ABOUT THIS TASK:
Everything from the line containing "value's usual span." through the final line of the listing below should be given again, word for word, and nothing else.

DATA SHOWN:
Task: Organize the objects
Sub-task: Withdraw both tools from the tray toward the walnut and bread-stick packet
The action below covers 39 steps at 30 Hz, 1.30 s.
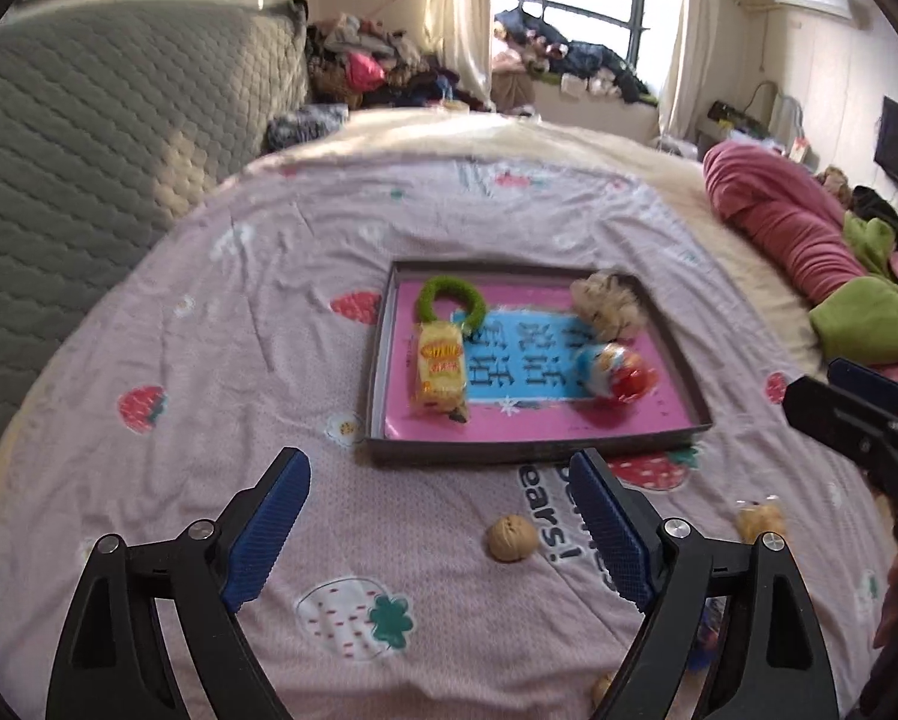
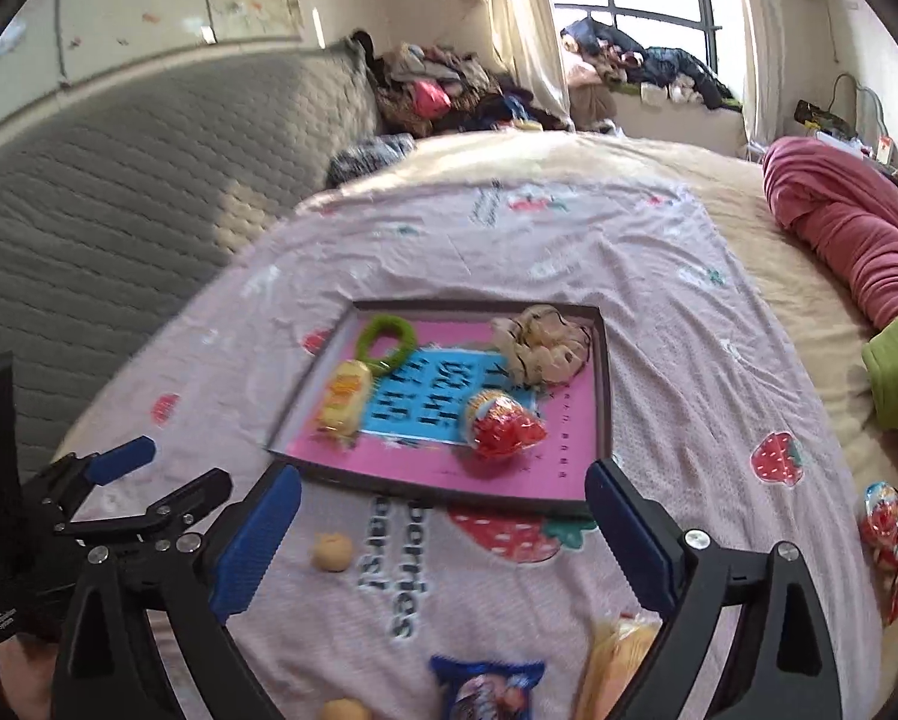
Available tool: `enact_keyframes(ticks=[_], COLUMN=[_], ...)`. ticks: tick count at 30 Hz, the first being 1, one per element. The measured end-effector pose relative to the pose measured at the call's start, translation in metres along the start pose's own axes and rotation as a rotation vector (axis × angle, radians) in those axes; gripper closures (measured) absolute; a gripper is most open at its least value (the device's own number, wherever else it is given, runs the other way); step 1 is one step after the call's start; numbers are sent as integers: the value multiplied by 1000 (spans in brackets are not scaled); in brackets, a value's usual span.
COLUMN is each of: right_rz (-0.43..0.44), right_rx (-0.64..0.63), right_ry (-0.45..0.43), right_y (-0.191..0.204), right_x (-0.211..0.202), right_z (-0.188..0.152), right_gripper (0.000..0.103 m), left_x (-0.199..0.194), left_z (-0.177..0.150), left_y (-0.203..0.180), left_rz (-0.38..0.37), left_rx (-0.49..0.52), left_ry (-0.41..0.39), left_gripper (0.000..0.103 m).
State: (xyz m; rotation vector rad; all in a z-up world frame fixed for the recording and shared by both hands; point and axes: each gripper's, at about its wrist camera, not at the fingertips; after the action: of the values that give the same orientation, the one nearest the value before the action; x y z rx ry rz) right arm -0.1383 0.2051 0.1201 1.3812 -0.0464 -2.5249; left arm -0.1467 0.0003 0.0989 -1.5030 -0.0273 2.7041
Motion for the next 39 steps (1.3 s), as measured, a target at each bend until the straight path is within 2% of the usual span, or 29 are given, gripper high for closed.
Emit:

RESPONSE TO THIS TASK:
Available tool: `enact_keyframes(ticks=[_], COLUMN=[_], ...)`. ticks: tick count at 30 Hz, the first being 1, one per element. The measured end-effector pose relative to the pose measured at the call's start, translation in metres along the start pose's own axes and rotation as a rotation vector (axis × angle, radians) in those axes; gripper closures (measured) absolute; a gripper is most open at its least value (the device's own number, wherever else it is given, runs the other way); step 1 is one step after the call's start; numbers are sent as integers: the value multiplied by 1000 (spans in brackets are not scaled); in brackets, a value's usual span.
COLUMN is each of: right_rz (-0.43..0.44), right_rx (-0.64..0.63), right_ry (-0.45..0.43), right_y (-0.191..0.204), right_x (-0.211..0.202), right_z (-0.188..0.152), right_gripper (0.000..0.103 m), left_x (-0.199..0.194), left_z (-0.177..0.150), left_y (-0.203..0.180), left_rz (-0.38..0.37), left_rx (-0.49..0.52), left_ry (-0.41..0.39), left_gripper (0.000..0.103 m).
State: (xyz m; rotation vector rad; all in a z-up world frame fixed for the recording and shared by both hands; point and axes: each gripper's, at about its wrist camera, not at the fingertips; after the action: of the values that give the same orientation, the one nearest the value before the action; x y z rx ry rz) right arm -0.1383 0.2051 0.1201 1.3812 -0.0464 -2.5249; left arm -0.1467 0.0003 0.0989 -1.5030 -0.0273 2.7041
Motion for the next 39 steps (1.3 s), as measured, a target at each bend until the straight path is within 2% of the usual span, or 29 are given, gripper high for closed.
Emit:

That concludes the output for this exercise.